[WHAT IS NEEDED]:
Whenever a line carries the word "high", pull it out of the entries.

[RECORDS FOR THE EXERCISE]:
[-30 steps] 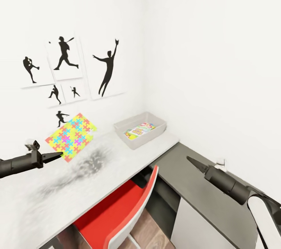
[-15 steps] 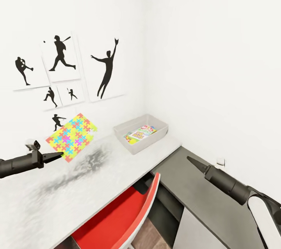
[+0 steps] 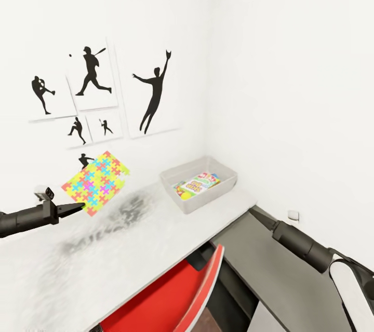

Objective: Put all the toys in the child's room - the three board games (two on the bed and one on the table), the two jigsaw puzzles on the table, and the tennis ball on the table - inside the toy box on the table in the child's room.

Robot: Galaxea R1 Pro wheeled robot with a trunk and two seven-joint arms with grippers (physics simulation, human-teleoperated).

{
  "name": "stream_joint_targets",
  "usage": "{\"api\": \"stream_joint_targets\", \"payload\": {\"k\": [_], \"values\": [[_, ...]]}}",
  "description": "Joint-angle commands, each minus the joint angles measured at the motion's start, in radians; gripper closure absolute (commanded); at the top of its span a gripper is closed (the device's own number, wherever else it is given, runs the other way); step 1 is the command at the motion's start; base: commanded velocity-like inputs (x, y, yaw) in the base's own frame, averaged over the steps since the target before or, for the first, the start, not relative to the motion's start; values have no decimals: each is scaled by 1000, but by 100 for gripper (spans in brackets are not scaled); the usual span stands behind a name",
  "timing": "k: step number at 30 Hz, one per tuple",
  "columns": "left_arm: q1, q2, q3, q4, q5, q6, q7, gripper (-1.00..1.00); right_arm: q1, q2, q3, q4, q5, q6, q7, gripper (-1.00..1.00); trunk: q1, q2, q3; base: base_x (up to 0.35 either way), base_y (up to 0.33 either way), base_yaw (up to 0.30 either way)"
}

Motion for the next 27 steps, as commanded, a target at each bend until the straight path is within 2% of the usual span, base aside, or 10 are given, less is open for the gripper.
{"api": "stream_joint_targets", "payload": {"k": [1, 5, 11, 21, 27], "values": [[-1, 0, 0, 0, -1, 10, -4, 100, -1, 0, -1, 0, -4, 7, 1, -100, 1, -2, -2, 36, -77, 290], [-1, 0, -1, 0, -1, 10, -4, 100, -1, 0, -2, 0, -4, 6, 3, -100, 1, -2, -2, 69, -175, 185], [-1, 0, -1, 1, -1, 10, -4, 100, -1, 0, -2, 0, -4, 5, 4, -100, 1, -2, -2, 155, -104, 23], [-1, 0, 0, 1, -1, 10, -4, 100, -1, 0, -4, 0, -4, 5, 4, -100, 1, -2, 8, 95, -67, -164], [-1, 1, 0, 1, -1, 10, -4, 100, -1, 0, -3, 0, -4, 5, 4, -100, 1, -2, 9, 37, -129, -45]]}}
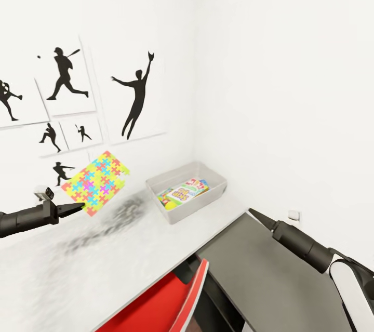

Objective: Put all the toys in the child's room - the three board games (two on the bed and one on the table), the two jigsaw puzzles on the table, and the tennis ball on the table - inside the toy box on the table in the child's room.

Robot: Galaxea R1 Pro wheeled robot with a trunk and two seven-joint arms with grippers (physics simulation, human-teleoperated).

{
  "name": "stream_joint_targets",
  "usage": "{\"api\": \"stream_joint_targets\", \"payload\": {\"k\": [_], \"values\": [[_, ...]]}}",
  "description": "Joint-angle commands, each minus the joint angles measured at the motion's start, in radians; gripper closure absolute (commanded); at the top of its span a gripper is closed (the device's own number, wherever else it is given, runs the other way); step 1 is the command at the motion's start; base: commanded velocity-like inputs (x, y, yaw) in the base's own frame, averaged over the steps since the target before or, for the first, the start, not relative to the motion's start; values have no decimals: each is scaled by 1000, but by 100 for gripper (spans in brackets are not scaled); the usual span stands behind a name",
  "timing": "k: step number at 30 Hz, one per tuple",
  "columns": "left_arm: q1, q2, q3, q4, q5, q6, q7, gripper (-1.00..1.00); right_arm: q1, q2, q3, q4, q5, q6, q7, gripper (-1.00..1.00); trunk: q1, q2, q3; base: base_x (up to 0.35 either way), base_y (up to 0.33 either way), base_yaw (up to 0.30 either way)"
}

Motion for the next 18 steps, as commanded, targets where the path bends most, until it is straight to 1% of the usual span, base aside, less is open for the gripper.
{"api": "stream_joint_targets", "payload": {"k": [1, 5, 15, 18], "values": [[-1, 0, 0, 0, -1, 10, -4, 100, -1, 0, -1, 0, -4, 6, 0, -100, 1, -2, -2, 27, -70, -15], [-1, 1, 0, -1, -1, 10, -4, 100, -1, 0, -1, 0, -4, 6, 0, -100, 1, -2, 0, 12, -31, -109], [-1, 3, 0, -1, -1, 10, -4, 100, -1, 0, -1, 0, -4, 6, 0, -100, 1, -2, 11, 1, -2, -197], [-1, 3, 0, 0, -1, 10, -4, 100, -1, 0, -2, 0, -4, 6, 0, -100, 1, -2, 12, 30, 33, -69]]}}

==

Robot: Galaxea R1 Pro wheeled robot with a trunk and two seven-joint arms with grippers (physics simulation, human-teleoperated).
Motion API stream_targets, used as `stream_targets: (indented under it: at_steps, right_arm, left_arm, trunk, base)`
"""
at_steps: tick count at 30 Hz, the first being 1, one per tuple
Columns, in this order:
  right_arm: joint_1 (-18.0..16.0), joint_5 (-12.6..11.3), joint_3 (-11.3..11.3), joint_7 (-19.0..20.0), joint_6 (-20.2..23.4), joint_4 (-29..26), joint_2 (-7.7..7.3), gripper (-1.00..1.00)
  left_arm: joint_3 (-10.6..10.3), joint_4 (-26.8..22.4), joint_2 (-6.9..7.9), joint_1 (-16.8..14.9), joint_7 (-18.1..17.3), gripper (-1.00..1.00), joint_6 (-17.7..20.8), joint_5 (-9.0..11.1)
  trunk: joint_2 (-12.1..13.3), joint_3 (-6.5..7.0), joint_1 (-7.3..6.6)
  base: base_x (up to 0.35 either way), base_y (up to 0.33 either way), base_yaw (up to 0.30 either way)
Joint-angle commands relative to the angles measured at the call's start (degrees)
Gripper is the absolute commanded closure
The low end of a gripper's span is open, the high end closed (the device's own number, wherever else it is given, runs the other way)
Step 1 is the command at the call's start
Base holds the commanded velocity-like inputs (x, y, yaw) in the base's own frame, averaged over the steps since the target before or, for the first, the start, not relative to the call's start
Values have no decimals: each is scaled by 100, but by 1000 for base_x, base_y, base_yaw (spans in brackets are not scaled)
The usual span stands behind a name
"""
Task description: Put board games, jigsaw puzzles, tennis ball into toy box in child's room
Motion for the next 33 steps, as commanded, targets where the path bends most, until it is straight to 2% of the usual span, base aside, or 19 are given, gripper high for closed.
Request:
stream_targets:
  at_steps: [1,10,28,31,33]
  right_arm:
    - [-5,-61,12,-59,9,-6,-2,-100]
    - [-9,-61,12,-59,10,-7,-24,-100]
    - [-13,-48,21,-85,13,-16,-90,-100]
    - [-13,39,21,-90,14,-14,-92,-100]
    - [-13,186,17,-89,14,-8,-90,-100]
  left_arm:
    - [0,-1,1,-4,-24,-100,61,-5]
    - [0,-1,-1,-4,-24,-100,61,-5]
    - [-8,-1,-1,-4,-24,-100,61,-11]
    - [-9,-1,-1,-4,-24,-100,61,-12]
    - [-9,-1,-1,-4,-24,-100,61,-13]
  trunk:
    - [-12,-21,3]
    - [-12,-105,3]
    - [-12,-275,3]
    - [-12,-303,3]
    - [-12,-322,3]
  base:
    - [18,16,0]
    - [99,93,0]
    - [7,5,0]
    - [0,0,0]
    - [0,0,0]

[ANSWER FOR THIS EXERCISE]:
The low end of a gripper's span is open, the high end closed (the device's own number, wherever else it is given, runs the other way)
Motion for the next 33 steps, as commanded, targets where the path bends most, until it is straight to 2% of the usual span, base aside, or 19 are given, gripper high for closed.

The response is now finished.